I’m sorry for the trouble here!

First, let me walk through how this process should go:

When you’re moving your collection from one location to another (even if it’s just a path change), if you follow these steps, everything should work exactly as you’re hoping:

Basically, as long as the content isn’t imported twice (i.e. you have two paths entered in Roon at the same time), all edits, playlists, and more will sync back up. What happens is Roon scans the new location, understands that this is the same content as before, and will match up the database entries. This scanning process takes time, because it has to match all of the files up individually, but after everything has been scanned this should work for you.

Now, as to why it didn’t work for you here: Just to confirm, did you wait for the import / scanning process to complete at the new location? If not, it may have just needed time. If you did, then something definitely didn’t go right here and I’d be happy to have our team look into it further (though I don’t think we’d be able to learn much unless it happened again since the backup was restored).

One final note on this, is that if the IP address is not consistent, I recommend setting a static IP or using hostname to connect. The IP address in Settings > Storage does not change if that device’s IP address changes, so frequent edits (and time for everything to sync up, as mentioned above) will be required. This is definitely not the best experience, so making sure that the path is always consistent is the best bet.

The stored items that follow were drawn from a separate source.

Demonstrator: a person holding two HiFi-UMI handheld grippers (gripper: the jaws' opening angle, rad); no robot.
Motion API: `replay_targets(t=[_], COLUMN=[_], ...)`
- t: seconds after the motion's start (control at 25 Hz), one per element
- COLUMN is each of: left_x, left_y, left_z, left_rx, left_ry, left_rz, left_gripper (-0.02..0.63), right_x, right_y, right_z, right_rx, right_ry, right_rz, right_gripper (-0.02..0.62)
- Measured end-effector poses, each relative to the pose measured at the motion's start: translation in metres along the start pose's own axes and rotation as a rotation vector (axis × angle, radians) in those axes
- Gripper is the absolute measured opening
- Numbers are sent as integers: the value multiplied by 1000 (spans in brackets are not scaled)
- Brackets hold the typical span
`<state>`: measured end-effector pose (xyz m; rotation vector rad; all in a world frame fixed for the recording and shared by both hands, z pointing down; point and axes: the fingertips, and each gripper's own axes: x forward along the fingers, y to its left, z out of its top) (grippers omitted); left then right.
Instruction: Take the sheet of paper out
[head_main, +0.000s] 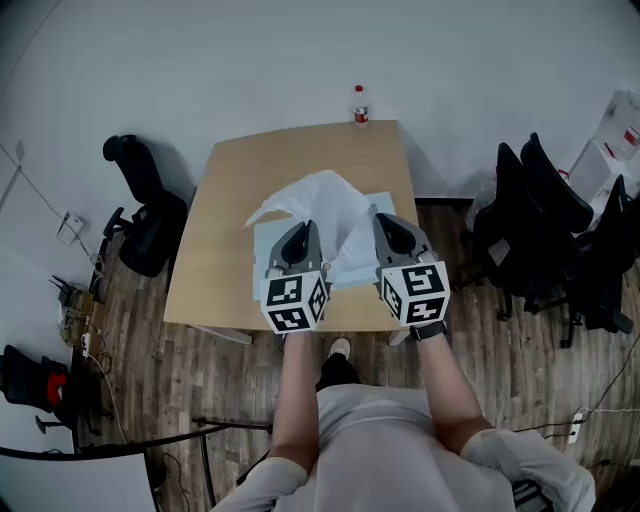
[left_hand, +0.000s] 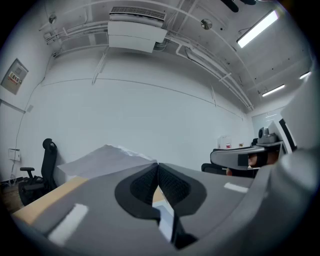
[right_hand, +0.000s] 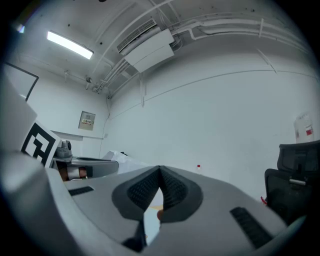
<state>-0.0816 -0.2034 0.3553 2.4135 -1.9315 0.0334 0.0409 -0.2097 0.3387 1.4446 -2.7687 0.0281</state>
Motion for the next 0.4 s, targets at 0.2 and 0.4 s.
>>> replay_targets(t=[0.2,0.4], left_x=[10,29], left_y=[3,13], left_z=[-4,-5], left_rx=[-4,-14], left_ry=[11,26], left_rz=[-12,-17], left_gripper=[9,9], right_x=[6,24], right_y=[-4,-12], right_z=[-3,-4], right_rx=[1,0], right_ry=[8,16], right_rz=[-6,-7], right_gripper=[12,12])
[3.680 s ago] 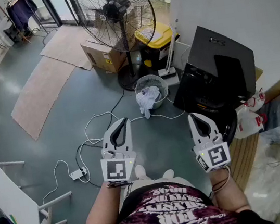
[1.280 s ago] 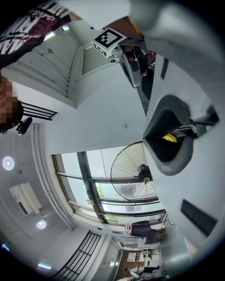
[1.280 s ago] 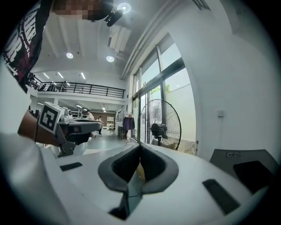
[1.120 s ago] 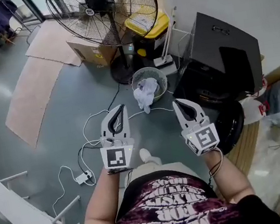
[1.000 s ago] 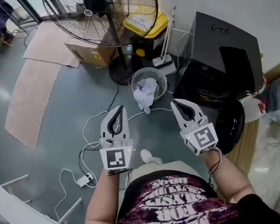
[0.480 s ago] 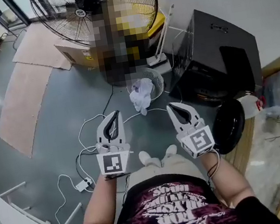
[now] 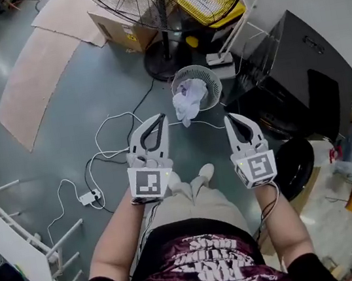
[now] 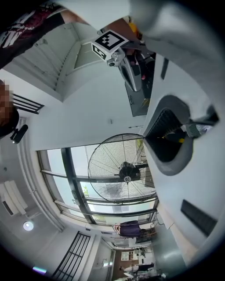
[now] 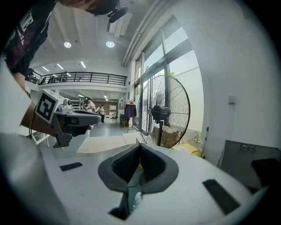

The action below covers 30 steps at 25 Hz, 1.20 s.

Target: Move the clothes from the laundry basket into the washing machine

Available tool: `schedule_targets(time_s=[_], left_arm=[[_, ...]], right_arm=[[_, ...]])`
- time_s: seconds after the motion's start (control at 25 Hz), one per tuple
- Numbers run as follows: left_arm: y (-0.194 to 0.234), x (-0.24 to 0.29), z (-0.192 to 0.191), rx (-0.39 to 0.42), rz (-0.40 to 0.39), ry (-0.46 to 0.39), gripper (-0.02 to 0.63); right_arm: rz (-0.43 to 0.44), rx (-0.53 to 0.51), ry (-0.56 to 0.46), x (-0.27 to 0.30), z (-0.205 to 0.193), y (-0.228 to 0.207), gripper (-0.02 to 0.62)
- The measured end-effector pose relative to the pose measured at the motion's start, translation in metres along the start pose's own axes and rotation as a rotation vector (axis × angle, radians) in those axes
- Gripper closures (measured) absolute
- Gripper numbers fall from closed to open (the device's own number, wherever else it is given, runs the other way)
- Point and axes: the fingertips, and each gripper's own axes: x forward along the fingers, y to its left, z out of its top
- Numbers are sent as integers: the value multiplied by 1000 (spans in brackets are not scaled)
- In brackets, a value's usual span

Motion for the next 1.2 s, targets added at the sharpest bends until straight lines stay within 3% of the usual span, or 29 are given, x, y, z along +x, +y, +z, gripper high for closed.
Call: schedule_targets(time_s=[0.44,0.76,1.2], left_arm=[[-33,55,-18,27,88,33,601],[-27,62,-45,-9,146,69,601],[-13,87,-105,-6,84,142,601]], right_arm=[[64,50,-26,20,-30,-68,589],[129,50,27,57,-68,-72,589],[170,29,170,114,-148,-62,589]])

Thank you, Dylan, this is helpful.

But let me point out where the Roon bug is and how the burden could and should be shifted from the user to Roon. In the quote below, the problem is that Roon sees the music twice.

Roon could:

  1. Instead of scanning watched folders in parallel, scan them sequentially. This would ensure that Roon does not see two copies of the music - please correct me if I am wrong.
  2. Alternatively, why is Roon choking if there are two copies of the music? Your software developers can design a strategy that says: “if I am already seeing this music, I will ignore the second copy”, or “I am seeing a second copy, it must be an update, so I will replace the first location with the second copy location” or another strategy. But what it should not do, is choke on it, and choose NO COPY, and make the track UNAVAILABLE.
    Both of the above can be easily solved in software. So call it a bug, or a future feature, but just fix it. The inconvenience by this problem is gigantic. If you can take a poll from Roon users, please do.

Hi @dylan

I listened to you and went to replace the IP Address with a domain name, and also to test your method.

Well guess what: it doesn’t work! I deleted the storage folder with the IP address. Then I re-added it the same folder with a domain name. Then Roon finished rescanning.

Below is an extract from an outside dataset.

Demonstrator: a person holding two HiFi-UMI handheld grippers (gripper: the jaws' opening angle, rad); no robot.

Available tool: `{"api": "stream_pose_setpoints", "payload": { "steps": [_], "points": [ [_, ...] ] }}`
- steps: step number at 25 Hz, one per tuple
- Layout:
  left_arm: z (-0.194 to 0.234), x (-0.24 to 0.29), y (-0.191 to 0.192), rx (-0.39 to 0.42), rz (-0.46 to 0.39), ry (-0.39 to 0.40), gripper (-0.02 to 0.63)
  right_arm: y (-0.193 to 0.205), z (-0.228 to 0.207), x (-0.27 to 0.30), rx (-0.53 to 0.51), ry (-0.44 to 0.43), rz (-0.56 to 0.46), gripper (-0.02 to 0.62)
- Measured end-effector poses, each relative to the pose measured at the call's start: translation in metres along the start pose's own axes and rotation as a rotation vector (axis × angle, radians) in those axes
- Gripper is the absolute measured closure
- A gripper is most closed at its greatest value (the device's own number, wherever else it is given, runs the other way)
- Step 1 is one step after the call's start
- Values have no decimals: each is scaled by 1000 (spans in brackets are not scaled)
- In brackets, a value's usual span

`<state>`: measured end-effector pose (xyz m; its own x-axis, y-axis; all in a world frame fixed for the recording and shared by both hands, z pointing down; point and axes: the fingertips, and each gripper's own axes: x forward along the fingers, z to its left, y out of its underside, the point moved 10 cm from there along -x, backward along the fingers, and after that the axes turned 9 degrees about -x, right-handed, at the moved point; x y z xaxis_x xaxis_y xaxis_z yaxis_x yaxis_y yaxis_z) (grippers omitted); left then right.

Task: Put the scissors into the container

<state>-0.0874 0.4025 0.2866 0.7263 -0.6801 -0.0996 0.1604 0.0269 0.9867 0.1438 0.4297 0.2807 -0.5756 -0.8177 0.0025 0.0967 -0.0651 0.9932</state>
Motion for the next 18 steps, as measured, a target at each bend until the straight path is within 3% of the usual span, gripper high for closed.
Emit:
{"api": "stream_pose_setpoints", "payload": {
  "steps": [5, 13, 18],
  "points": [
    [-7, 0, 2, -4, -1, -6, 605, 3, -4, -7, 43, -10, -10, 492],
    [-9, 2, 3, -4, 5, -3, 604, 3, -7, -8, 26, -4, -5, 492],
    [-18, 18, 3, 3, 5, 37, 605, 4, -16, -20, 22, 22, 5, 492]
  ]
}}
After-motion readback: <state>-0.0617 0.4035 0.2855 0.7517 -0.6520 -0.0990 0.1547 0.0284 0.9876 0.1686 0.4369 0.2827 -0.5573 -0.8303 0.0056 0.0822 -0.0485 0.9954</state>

All my tracks are showing UNAVAILABLE!!!

I am wearing down my hard drives because of Roon. Now I have to AGAIN restore from backup, and pray that my playlists will be restored.

Thank you very much. I can’t tell you how much I don’t appreciate this.

Hi @brian,

Now that we are on the other side of version 1.8 and things have calmed down, perhaps the playlist synchronization feature can get a priority to be redesigned and fixed. I offered a couple of suggestions above in this thread, but the simple concept is that, Roon has a database of metadata of all library music, and when the music folders change, Roon should recognize and simply link the tracks in the playlist to the new locations of the tracks, without any hiccups. The burden should be on Roon, not on the users. I am tired of either restoring from backups or re-adding tracks manually to playlists.

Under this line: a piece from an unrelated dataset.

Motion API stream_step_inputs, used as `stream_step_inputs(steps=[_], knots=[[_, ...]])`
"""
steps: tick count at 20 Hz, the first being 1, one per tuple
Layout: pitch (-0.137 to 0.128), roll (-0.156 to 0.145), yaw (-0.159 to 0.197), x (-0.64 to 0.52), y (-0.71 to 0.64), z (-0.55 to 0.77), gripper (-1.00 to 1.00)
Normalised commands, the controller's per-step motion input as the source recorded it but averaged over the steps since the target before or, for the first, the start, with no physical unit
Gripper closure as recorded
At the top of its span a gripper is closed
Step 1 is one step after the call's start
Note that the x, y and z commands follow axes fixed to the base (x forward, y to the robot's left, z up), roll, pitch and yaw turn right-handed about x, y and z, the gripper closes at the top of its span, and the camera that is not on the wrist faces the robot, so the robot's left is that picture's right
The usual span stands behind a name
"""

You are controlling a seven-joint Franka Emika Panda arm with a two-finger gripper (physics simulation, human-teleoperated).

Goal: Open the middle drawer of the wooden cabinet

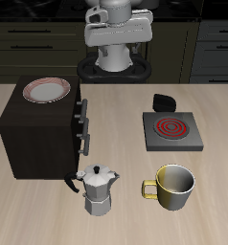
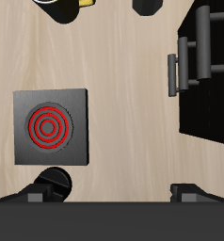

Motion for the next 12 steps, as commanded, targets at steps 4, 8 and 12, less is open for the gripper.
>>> stream_step_inputs(steps=[4, 8, 12], knots=[[-0.030, -0.063, -0.020, 0.07, 0.17, 0.03, -1.00], [-0.047, -0.102, 0.059, 0.17, 0.41, 0.05, -1.00], [-0.028, -0.077, 0.077, 0.27, 0.35, 0.17, -1.00]])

The idea that, every time I reorganize my storage even slightly (as above, replacing IP address with Domain Name), my dozens of playlists get destroyed because Roon just doesn’t handle this properly, is ludicrous for such a high-end music system.

Also, I can’t be the only one chagrined by this Roon feature. I welcome your thoughts.

Regards,
Goran

I just follow the instructions and it works fine.

Hi @dylan,

I showed the simple steps above to follow the RoonLabs instructions.

“I deleted the storage folder with the IP address. Then I re-added it the same folder with a domain name. Then Roon finished rescanning.”

It didn’t work.

The question is: did I make a mistake in following the instructions, or is Roon automatic playlist update/recovery broken/unreliable/full of bugs?

I don’t think there is a third option.

I even made sure the NAS name on the Windows 10 Roon server is properly recognized:

C:\Users\goran>ping TNAS-00618D

Pinging TNAS-00618D.local [192.168.1.64] with 32 bytes of data:
Reply from 192.168.1.64: bytes=32 time<1ms TTL=64
Reply from 192.168.1.64: bytes=32 time=1ms TTL=64
Reply from 192.168.1.64: bytes=32 time=1ms TTL=64
Reply from 192.168.1.64: bytes=32 time<1ms TTL=64

Ping statistics for 192.168.1.64:
Packets: Sent = 4, Received = 4, Lost = 0 (0% loss),
Approximate round trip times in milli-seconds:
Minimum = 0ms, Maximum = 1ms, Average = 0ms

Thanks,
Goran

I’m sorry for the delay here, @G_Man — I’ve been out of the office.